Sequencher has several different assembly algorithms as well as different assembly modes providing the flexibility to work with any of kind sequence data.
With three different assembly algorithms for Sanger data, you have complete control over the way your DNA data is assembled. The first algorithm is tuned for data the way it comes off the sequencing machine, the second algorithm lets you control how many consecutive mis-matches you will allow in your assembled data, and a third one that deals with large gaps (anything over 10 bases) with ease.

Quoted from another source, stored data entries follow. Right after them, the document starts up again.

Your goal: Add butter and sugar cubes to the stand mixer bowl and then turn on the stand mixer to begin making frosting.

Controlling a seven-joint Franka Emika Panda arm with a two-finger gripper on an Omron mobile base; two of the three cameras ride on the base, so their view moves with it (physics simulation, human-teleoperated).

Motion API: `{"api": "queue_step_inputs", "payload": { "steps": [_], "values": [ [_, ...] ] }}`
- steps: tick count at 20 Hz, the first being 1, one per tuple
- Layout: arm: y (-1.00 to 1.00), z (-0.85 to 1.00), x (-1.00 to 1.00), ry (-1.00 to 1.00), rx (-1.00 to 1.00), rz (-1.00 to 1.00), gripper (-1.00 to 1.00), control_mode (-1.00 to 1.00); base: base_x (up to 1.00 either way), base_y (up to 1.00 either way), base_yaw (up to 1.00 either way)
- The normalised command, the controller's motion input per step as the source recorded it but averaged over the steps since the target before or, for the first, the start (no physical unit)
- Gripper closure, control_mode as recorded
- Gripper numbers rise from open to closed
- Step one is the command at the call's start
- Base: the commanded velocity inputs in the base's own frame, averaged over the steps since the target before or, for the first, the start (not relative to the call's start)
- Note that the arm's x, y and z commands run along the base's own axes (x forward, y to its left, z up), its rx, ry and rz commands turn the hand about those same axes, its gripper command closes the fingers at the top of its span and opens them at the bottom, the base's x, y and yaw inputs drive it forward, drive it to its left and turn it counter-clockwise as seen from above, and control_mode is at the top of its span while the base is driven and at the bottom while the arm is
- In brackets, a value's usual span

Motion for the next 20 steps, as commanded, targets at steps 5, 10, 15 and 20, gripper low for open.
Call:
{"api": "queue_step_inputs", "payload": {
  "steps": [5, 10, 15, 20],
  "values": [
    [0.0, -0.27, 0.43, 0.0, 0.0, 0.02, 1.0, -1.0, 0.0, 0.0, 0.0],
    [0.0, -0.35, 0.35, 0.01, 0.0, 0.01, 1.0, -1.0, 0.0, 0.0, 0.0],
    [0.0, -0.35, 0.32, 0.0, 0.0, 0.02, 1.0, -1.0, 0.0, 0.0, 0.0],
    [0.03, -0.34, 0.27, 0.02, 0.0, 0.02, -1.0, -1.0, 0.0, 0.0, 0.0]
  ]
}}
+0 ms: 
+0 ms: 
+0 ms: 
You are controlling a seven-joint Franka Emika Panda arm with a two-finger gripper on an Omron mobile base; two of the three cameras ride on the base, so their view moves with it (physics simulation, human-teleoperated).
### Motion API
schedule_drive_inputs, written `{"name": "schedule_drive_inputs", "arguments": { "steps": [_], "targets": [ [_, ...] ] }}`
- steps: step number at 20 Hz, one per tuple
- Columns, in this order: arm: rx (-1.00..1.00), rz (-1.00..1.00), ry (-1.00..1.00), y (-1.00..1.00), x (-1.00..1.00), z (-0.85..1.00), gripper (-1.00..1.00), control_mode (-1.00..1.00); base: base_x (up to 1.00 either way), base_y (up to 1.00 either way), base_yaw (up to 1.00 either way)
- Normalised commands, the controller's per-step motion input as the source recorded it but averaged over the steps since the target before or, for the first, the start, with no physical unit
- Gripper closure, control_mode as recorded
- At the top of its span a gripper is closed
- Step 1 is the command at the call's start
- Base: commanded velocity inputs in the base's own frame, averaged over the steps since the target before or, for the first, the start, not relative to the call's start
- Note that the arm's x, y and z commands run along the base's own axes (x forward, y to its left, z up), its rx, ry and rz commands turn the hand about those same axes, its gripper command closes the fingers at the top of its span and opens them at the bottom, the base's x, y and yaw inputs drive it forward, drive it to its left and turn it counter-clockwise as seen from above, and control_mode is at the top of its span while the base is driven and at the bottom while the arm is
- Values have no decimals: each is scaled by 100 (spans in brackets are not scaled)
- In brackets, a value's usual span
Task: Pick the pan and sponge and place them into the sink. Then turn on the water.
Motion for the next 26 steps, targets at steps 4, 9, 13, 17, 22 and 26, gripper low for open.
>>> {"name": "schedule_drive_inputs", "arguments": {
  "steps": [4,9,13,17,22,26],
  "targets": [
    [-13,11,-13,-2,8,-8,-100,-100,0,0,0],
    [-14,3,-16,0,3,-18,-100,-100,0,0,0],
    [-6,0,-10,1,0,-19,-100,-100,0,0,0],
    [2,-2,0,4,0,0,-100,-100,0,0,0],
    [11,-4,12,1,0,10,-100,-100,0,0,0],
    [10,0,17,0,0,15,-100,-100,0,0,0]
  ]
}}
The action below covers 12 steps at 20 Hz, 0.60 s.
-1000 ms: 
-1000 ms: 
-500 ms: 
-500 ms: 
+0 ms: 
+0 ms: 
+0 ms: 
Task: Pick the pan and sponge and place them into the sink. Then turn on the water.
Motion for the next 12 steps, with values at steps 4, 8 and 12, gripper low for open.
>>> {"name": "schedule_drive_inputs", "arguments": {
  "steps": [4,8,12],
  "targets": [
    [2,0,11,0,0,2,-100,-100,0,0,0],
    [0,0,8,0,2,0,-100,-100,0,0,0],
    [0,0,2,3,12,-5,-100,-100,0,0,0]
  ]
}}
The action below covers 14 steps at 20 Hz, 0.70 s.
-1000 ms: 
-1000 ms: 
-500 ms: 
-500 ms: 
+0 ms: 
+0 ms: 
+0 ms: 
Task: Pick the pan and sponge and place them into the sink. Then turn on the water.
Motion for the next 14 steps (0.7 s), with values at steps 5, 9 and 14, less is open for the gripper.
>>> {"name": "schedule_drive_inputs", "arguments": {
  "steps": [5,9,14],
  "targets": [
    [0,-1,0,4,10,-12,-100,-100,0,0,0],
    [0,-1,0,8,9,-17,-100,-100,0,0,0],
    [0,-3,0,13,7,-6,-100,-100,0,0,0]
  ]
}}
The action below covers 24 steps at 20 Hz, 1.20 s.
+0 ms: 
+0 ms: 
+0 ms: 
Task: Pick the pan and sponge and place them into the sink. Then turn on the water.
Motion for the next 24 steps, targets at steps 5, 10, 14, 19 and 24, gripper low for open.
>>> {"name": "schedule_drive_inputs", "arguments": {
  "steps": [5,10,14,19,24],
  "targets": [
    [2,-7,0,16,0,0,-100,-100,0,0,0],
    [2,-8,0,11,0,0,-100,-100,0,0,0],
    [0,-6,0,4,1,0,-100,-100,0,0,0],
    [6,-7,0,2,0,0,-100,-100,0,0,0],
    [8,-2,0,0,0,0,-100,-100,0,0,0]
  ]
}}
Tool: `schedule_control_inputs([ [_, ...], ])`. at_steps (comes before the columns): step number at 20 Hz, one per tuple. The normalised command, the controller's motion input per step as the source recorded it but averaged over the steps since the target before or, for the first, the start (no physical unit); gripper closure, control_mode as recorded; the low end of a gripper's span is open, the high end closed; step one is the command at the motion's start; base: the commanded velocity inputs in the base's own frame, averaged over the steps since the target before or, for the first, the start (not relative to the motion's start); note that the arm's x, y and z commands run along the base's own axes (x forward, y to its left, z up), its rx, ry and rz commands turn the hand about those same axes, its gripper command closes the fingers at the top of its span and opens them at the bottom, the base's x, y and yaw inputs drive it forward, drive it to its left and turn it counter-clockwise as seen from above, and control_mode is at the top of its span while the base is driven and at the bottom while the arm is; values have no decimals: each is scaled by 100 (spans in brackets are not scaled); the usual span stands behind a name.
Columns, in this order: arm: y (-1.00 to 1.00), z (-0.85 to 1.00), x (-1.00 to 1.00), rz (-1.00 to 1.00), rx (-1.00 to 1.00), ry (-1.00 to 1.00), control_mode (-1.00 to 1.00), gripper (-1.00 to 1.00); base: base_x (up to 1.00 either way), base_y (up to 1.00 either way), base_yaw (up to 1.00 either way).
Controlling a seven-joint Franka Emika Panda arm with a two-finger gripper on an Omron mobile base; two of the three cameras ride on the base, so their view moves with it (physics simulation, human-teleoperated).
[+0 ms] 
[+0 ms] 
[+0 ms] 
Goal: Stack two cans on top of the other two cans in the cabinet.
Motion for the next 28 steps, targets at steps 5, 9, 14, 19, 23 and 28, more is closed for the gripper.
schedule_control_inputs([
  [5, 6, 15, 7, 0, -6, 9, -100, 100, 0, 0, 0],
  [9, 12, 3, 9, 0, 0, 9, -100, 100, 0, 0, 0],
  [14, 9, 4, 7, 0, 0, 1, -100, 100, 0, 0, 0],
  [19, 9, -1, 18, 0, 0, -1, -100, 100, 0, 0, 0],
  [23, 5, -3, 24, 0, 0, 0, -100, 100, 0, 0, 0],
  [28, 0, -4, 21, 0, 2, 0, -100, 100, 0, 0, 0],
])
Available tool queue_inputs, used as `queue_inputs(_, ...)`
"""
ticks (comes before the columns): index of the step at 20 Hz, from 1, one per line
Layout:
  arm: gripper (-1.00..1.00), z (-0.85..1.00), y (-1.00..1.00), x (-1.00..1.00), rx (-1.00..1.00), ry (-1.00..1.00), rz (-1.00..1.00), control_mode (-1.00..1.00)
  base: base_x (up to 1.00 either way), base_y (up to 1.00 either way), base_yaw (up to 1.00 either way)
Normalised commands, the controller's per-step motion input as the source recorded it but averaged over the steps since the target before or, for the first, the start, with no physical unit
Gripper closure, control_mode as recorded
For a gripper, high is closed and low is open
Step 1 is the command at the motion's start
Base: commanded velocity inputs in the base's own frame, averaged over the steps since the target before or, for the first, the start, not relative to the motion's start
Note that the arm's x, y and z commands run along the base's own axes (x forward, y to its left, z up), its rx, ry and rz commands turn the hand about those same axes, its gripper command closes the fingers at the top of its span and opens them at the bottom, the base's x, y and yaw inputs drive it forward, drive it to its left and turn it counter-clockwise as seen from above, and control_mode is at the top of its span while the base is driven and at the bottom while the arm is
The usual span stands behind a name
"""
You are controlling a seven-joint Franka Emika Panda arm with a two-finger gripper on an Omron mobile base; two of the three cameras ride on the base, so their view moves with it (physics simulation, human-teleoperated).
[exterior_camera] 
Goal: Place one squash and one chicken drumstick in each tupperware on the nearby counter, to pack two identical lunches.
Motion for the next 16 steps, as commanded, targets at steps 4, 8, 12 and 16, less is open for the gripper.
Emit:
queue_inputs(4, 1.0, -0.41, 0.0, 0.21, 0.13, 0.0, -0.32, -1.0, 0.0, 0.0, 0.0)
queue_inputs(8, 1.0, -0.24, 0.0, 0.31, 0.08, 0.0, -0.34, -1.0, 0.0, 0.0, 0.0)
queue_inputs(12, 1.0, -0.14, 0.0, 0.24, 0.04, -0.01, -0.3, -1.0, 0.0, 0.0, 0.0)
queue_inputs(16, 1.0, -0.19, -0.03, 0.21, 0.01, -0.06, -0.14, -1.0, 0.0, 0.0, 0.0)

You can fine tune the assembly parameters to get the best possible match with your data. It’s easy to quickly adjust the match percentage, minimum overlap, and customize gap placement with all three assembly algorithms. And custom settings are automatically saved for the next project. If you want to share your settings with your colleagues or re-use them for different projects, you don't need to write them down, you can create project Templates to save time.
Once you have set up the parameters for your assembly (don't forget to Trim Ends to get rid of any low quality bases or Trim Vector to get rid of vector sequences), you are ready to go. Most of the time you will use Assembly Automatically, select the sequences, click the button, and Sequencher does the rest. For harder to assemble sequences, or where you want absolute control, Assemble Interactively will give you detailed information over every aspect of potential candidate assemblies. If you are comparing sequences to a reference sequence, Assemble to Reference is a ligntening-fast algorithm that leverages the power of Sequencher’s Reference Sequence feature.
Gene Codes recognizes that labs function in different ways, some labs focus on a single gene, chromosome, or organism. Other labs may be working on several projects at the same time or several samples of related organisms with a view to comparing the results. The Assemble by Name assembly mode enables researchers unprecedented control and throughput when assembling large amounts of sample data from different sources simultaneously.